REIT stands for Real Estate Investment Trusts. The primary purpose of a REIT is to invest the funds mobilized in real estate projects and derive income from them. Most of the commercial real estate projects, for example, Embassy Office Parks, Mindspace business parks, Brookefield India Real Estate Trusts, operate under this business structure. SEBI regulations in India govern REITs.
INVIT stands for Infrastructure Investment Trusts. These trusts function similarly to REITs, but are primarily engaged in core infrastructure activities like roads, bridges, power, telecom towers, etc. Like REITs, INVITs are also governed by SEBI regulations.
Usually, the REITs and INVITs make investment activities not on their own, but through a Special Purpose Vehicle (SPV). The funds are transferred to SPV, and the investments are made in the name of SPV. This kind of business structure is prevalent in most REITs and INVITs.
A pass-through entity is the status provided under the Income Tax Act, though not legally defined under the provisions of the act. An entity that connects two major persons, whose major function from a tax perspective is to pass on the income and investments between the two persons, is called a pass-through entity.
Since REIT and INVIT collects funds and invests only through SPV (not directly), they are categorised as pass-through entities. REITs and INVITs are provided pass-through status under the provisions of the Income Tax Act when they make their investments through a Special Purpose Vehicle. Dividend, interest, and rental income of REIT and INVIT with an SPV attracts nil tax and nil TDS implications.
The income derived from REIT and INVIT is one of the complicated provisions in the Indian Income Tax Law. Various kinds of income are generated when a person invests in REIT and INVIT securities. They can be broadly classified under the following heads:
The taxation of the income differs based on the kind of income and also the residential status of the unit holder in this case.

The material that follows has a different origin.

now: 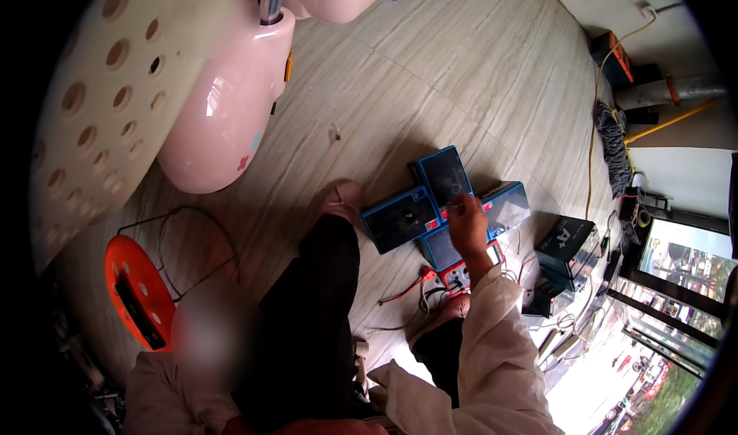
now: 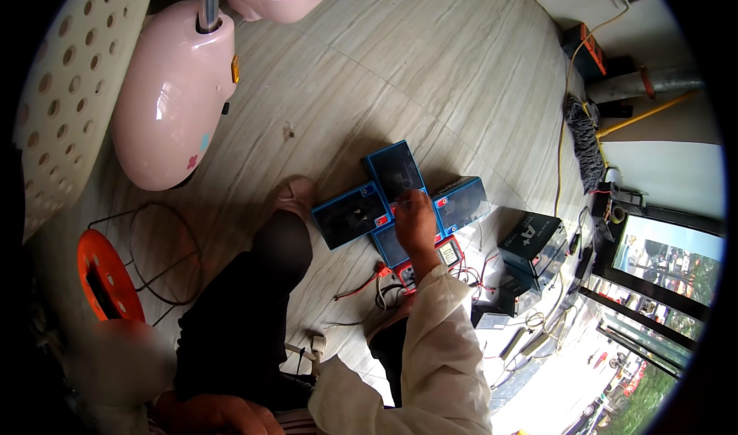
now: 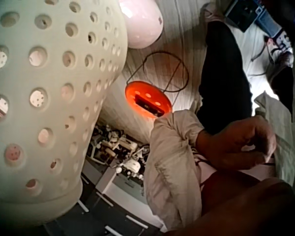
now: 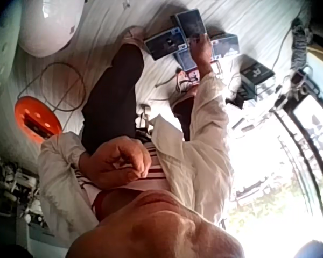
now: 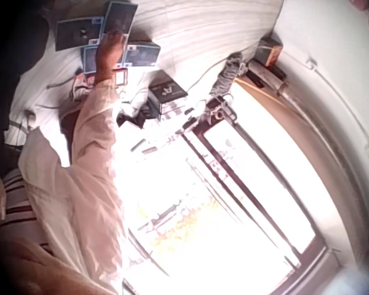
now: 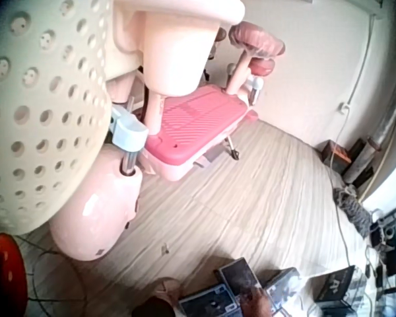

Nature of Income | Tax Rate (Residents) | Tax Rate (Non-Residents) |
| Dividend | Normal Slab Rates | 10% |
| Interest | Normal Slab Rates | 5% |
| Capital Gains | Refer Note | Refer Note |
| Rent | Normal Slab Rates | Normal Slab Rates |
| Others (Categorized as business income for REIT and INVIT) | Exempt in the hands of unit holders | Exempt in the hands of unit holders |
Note: When the unit holders transfer their REIT and INVIT units, they are taxed as normal capital gains. Since these kinds of securities are usually listed on the stock exchange, sections 112A and 111A apply. Units sold after 2 years of purchase are taxed as Long Term Capital Gains, taxable at 12.5%, with an exemption up to gains of Rs. 1.25 lakh. Short-term capital gains are taxed at 20% under Section 111A.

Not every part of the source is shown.